Assignment.
Scan the material and copy out each line where the word "brush" occurs.

[Opening Data section]

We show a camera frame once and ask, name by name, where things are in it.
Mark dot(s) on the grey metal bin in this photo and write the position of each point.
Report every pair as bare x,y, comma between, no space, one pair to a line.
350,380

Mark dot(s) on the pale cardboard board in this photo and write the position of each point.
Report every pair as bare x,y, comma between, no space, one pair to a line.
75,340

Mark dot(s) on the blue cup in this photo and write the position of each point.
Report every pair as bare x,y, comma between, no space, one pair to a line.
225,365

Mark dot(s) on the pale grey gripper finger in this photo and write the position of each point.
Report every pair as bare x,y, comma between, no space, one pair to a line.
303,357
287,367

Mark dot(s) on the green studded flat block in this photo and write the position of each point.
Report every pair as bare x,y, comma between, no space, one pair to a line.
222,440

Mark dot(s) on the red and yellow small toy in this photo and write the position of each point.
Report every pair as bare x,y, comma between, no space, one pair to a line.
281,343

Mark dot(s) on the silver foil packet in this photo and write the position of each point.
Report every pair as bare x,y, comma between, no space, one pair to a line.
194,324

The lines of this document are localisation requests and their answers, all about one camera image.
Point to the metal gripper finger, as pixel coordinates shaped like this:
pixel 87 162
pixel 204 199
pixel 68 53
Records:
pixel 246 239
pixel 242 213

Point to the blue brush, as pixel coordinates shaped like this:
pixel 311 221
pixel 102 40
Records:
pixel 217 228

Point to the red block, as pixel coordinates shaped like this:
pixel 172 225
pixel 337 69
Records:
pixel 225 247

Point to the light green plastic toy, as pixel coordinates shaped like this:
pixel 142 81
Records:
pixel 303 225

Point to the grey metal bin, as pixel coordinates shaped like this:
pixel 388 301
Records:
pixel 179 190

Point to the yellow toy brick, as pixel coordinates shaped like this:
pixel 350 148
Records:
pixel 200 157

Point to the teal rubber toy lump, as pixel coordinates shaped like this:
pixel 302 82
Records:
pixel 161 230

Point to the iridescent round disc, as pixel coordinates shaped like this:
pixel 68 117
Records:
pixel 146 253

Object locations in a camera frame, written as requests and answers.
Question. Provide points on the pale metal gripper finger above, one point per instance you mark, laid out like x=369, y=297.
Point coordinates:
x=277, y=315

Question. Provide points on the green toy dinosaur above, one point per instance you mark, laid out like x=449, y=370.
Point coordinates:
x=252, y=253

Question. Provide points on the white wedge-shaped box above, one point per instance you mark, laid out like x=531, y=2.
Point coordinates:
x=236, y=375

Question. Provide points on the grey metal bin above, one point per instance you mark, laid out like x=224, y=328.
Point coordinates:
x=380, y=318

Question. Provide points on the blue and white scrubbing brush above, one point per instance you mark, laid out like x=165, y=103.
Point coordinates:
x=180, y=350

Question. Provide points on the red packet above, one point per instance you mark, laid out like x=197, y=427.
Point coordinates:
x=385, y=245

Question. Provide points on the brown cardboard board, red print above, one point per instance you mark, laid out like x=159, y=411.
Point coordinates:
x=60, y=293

[Closing Data section]

Problem solution.
Point to the blue brush, as pixel coordinates shaped like this:
Question. Provide points on the blue and white scrubbing brush above, one point per instance you mark, laid out like x=165, y=103.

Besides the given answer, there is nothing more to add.